» Required action: In your copy, include every line of the listing below exactly but none of the pictures.

====

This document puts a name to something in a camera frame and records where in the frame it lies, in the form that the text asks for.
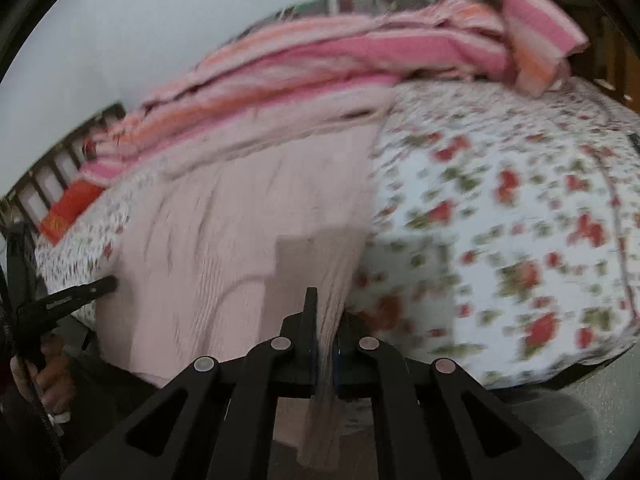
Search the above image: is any pink knit sweater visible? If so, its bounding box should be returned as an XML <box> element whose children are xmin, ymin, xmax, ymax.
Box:
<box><xmin>96</xmin><ymin>122</ymin><xmax>380</xmax><ymax>469</ymax></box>

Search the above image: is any left hand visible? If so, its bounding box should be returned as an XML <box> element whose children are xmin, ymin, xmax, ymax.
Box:
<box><xmin>10</xmin><ymin>334</ymin><xmax>76</xmax><ymax>415</ymax></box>

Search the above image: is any dark wooden headboard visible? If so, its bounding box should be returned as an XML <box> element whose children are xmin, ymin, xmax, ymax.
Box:
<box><xmin>1</xmin><ymin>102</ymin><xmax>126</xmax><ymax>242</ymax></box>

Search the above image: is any red pillow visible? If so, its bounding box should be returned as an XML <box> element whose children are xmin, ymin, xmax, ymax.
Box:
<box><xmin>39</xmin><ymin>179</ymin><xmax>104</xmax><ymax>245</ymax></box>

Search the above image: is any floral bed sheet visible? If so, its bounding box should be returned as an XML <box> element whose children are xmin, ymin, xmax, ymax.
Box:
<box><xmin>36</xmin><ymin>78</ymin><xmax>639</xmax><ymax>387</ymax></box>

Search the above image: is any pink striped quilt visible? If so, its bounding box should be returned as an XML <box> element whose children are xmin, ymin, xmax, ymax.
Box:
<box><xmin>80</xmin><ymin>0</ymin><xmax>589</xmax><ymax>188</ymax></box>

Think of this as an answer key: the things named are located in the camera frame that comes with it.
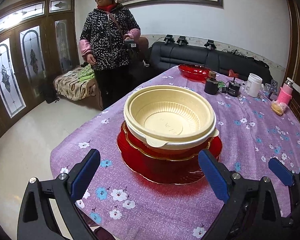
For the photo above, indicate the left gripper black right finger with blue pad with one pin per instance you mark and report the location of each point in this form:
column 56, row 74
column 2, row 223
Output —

====

» Solution to this task:
This document puts a name to something in a camera frame and records where in the frame it lies, in the form that the text asks for.
Search the above image: is any pink knit sweater visible? If so, its bounding box should be returned as an XML <box> element whose children are xmin, ymin, xmax, ymax.
Box:
<box><xmin>96</xmin><ymin>122</ymin><xmax>380</xmax><ymax>469</ymax></box>

Search the above image: is any left hand visible? If so, its bounding box should be returned as an XML <box> element whose children are xmin, ymin, xmax, ymax.
Box:
<box><xmin>10</xmin><ymin>334</ymin><xmax>76</xmax><ymax>415</ymax></box>

Search the above image: is any dark wooden headboard visible? If so, its bounding box should be returned as an XML <box> element whose children are xmin, ymin, xmax, ymax.
Box:
<box><xmin>1</xmin><ymin>102</ymin><xmax>126</xmax><ymax>242</ymax></box>

Search the above image: is any red pillow visible? If so, its bounding box should be returned as an XML <box> element whose children are xmin, ymin, xmax, ymax.
Box:
<box><xmin>39</xmin><ymin>179</ymin><xmax>104</xmax><ymax>245</ymax></box>

Search the above image: is any floral bed sheet visible? If so, its bounding box should be returned as an XML <box> element whose children are xmin, ymin, xmax, ymax.
Box:
<box><xmin>36</xmin><ymin>78</ymin><xmax>639</xmax><ymax>387</ymax></box>

Search the above image: is any pink striped quilt visible? If so, its bounding box should be returned as an XML <box> element whose children are xmin, ymin, xmax, ymax.
Box:
<box><xmin>80</xmin><ymin>0</ymin><xmax>589</xmax><ymax>188</ymax></box>

Think of this as an answer key: the things named are located in the camera frame that comes with it.
For the photo above, indicate the left gripper black right finger with blue pad with one pin per instance you mark and report the location of each point in this form:
column 56, row 74
column 2, row 223
Output —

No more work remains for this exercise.